The entries below must be returned exactly as they stand.

START Materials provided

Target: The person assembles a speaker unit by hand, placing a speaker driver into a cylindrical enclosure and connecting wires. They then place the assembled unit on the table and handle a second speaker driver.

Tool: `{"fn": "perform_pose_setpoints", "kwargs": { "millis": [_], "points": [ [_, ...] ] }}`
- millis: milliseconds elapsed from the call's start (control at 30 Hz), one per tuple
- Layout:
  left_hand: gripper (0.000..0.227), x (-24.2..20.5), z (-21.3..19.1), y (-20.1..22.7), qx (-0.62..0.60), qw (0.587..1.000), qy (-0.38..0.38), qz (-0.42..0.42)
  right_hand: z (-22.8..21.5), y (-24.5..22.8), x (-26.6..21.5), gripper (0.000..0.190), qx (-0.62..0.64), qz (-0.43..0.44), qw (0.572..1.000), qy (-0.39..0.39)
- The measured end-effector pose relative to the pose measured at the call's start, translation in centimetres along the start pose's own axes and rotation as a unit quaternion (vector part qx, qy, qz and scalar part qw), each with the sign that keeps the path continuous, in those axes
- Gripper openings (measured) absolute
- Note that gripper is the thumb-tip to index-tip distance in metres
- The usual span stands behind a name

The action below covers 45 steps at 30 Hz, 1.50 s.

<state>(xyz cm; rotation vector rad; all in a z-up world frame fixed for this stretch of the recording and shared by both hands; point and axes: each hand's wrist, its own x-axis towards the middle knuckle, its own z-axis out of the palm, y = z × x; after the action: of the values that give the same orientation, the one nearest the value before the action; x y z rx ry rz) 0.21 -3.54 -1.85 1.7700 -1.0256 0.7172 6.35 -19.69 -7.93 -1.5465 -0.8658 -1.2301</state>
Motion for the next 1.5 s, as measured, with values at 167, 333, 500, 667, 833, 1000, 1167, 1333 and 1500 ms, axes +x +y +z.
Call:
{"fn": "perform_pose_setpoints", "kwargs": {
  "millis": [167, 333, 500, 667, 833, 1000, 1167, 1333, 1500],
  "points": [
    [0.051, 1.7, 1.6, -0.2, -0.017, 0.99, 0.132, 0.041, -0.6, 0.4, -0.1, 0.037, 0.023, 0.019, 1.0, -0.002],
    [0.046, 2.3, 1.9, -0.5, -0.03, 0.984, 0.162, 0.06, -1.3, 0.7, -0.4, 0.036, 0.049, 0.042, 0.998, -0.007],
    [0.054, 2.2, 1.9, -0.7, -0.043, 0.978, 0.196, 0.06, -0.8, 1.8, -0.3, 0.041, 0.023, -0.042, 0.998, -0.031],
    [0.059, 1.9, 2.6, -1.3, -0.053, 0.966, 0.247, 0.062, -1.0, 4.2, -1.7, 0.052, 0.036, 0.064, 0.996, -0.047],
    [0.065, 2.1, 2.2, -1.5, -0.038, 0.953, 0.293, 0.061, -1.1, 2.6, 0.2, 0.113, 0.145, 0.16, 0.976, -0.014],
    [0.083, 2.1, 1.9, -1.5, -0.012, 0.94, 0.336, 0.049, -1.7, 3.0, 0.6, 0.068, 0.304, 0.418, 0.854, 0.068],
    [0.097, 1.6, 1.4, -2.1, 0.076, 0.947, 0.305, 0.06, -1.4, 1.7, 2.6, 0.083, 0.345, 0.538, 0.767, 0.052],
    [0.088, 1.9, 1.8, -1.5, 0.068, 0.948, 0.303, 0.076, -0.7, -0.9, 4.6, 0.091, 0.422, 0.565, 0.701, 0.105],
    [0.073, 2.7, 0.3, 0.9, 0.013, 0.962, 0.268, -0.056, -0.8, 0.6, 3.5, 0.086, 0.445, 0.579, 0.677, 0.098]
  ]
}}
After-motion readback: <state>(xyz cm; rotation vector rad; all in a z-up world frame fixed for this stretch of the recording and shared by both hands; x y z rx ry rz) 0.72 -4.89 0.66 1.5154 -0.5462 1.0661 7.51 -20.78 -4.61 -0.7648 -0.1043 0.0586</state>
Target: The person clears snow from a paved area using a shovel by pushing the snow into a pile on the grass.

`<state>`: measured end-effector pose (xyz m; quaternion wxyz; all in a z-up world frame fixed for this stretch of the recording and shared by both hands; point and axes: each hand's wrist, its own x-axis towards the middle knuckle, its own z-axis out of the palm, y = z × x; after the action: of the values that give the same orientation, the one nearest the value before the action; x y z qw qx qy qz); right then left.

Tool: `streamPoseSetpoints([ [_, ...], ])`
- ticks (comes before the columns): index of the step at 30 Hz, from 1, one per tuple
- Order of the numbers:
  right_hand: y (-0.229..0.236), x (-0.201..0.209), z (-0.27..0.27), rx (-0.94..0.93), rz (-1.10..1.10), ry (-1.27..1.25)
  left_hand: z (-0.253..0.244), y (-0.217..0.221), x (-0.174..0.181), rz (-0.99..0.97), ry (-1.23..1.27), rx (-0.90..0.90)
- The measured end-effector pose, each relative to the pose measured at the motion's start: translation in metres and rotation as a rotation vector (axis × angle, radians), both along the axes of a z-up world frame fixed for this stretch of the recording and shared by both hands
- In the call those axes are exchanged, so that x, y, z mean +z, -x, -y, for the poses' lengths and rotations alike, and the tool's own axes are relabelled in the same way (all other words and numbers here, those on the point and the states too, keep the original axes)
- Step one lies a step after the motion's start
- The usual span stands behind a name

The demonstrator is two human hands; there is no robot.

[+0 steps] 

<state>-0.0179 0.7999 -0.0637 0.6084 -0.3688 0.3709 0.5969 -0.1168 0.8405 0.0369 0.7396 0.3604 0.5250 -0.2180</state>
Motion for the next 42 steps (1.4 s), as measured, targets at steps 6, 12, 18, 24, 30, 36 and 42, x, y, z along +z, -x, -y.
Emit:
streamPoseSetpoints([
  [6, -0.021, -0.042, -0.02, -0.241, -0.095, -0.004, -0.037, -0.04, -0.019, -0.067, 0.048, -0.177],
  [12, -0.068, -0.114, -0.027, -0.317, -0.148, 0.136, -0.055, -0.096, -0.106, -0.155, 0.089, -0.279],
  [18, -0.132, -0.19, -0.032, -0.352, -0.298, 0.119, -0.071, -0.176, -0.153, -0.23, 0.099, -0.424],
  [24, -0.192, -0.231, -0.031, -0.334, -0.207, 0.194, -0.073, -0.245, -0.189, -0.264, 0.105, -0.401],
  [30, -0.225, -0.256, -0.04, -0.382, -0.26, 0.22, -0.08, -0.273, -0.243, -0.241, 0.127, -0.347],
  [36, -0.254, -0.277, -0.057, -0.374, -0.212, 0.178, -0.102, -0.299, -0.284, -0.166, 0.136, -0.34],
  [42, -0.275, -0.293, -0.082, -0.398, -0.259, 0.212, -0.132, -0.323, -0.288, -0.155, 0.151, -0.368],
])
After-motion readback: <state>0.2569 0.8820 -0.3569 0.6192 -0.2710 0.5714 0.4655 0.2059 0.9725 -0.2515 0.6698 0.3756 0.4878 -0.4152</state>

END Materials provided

== Solved exercise ==
Target: The person assembles a speaker unit by hand, placing a speaker driver into a cylindrical enclosure and connecting wires. They then place the assembled unit on the table and handle a second speaker driver.

Tool: `{"fn": "perform_pose_setpoints", "kwargs": { "millis": [_], "points": [ [_, ...] ] }}`
- millis: milliseconds elapsed from the call's start (control at 30 Hz), one per tuple
- Layout:
  left_hand: gripper (0.000..0.227), x (-24.2..20.5), z (-21.3..19.1), y (-20.1..22.7), qx (-0.62..0.60), qw (0.587..1.000), qy (-0.38..0.38), qz (-0.42..0.42)
  right_hand: z (-22.8..21.5), y (-24.5..22.8), x (-26.6..21.5), gripper (0.000..0.190), qx (-0.62..0.64), qz (-0.43..0.44), qw (0.572..1.000), qy (-0.39..0.39)
- The measured end-effector pose relative to the pose measured at the call's start, translation in centimetres along the start pose's own axes and rotation as a unit quaternion (vector part qx, qy, qz and scalar part qw), each with the sign that keeps the path continuous, in those axes
- Gripper openings (measured) absolute
- Note that gripper is the thumb-tip to index-tip distance in metres
- The usual span stands behind a name

The action below covers 45 steps at 30 Hz, 1.50 s.

<state>(xyz cm; rotation vector rad; all in a z-up world frame fixed for this stretch of the recording and shared by both hands; point and axes: each hand's wrist, its own x-axis towards the middle knuckle, its own z-axis out of the palm, y = z × x; after the action: of the values that give the same orientation, the one nearest the value before the action; x y z rx ry rz) 0.21 -3.54 -1.85 1.7700 -1.0256 0.7172 6.35 -19.69 -7.93 -1.5465 -0.8658 -1.2301</state>
Motion for the next 1.5 s, as measured, with values at 167, 333, 500, 667, 833, 1000, 1167, 1333 and 1500 ms, axes +x +y +z.
Call:
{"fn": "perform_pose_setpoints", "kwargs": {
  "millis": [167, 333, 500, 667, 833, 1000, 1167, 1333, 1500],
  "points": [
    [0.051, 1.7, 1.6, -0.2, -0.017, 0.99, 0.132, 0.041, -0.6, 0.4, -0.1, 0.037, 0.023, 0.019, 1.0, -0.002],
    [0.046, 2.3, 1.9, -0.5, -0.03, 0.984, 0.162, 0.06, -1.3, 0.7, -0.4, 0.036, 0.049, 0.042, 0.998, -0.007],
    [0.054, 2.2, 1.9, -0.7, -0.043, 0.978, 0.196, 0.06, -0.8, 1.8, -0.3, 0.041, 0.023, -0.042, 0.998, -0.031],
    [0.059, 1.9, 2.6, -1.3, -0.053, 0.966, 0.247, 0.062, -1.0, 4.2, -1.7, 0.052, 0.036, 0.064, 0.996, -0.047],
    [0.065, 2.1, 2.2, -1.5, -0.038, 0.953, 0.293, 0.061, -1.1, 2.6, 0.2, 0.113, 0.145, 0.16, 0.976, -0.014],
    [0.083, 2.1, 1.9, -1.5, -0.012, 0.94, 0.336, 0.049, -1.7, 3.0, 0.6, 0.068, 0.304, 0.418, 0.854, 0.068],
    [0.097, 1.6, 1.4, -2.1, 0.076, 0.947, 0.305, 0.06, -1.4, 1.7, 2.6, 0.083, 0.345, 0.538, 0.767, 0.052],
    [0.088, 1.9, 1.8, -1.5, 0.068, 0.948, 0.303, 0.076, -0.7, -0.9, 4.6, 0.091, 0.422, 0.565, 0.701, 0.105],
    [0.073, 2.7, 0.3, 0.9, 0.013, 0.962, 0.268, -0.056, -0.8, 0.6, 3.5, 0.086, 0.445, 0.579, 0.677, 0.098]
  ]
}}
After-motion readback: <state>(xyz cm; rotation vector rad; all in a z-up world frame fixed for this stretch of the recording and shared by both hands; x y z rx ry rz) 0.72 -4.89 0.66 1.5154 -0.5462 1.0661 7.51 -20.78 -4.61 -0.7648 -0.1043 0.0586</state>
Target: The person clears snow from a paved area using a shovel by pushing the snow into a pile on the grass.

`<state>`: measured end-effector pose (xyz m; quaternion wxyz; all in a z-up world frame fixed for this stretch of the recording and shared by both hands; point and axes: each hand's wrist, its own x-axis towards the middle knuckle, its own z-axis out of the palm, y = z × x; after the action: of the values that give the same orientation, the one nearest the value before the action; x y z qw qx qy qz); right then left.

Tool: `streamPoseSetpoints([ [_, ...], ])`
- ticks (comes before the columns): index of the step at 30 Hz, from 1, one per tuple
- Order of the numbers:
  right_hand: y (-0.229..0.236), x (-0.201..0.209), z (-0.27..0.27), rx (-0.94..0.93), rz (-1.10..1.10), ry (-1.27..1.25)
  left_hand: z (-0.253..0.244), y (-0.217..0.221), x (-0.174..0.181), rz (-0.99..0.97), ry (-1.23..1.27), rx (-0.90..0.90)
- The measured end-effector pose, each relative to the pose measured at the motion's start: translation in metres and rotation as a rotation vector (axis × angle, radians), both along the axes of a z-up world frame fixed for this stretch of the recording and shared by both hands
- In the call those axes are exchanged, so that x, y, z mean +z, -x, -y, for the poses' lengths and rotations alike, and the tool's own axes are relabelled in the same way (all other words and numbers here, those on the point and the states too, keep the original axes)
- Step one lies a step after the motion's start
- The usual span stands behind a name

The demonstrator is two human hands; there is no robot.

[+0 steps] 

<state>-0.0179 0.7999 -0.0637 0.6084 -0.3688 0.3709 0.5969 -0.1168 0.8405 0.0369 0.7396 0.3604 0.5250 -0.2180</state>
Motion for the next 42 steps (1.4 s), as measured, targets at steps 6, 12, 18, 24, 30, 36 and 42, x, y, z along +z, -x, -y.
Emit:
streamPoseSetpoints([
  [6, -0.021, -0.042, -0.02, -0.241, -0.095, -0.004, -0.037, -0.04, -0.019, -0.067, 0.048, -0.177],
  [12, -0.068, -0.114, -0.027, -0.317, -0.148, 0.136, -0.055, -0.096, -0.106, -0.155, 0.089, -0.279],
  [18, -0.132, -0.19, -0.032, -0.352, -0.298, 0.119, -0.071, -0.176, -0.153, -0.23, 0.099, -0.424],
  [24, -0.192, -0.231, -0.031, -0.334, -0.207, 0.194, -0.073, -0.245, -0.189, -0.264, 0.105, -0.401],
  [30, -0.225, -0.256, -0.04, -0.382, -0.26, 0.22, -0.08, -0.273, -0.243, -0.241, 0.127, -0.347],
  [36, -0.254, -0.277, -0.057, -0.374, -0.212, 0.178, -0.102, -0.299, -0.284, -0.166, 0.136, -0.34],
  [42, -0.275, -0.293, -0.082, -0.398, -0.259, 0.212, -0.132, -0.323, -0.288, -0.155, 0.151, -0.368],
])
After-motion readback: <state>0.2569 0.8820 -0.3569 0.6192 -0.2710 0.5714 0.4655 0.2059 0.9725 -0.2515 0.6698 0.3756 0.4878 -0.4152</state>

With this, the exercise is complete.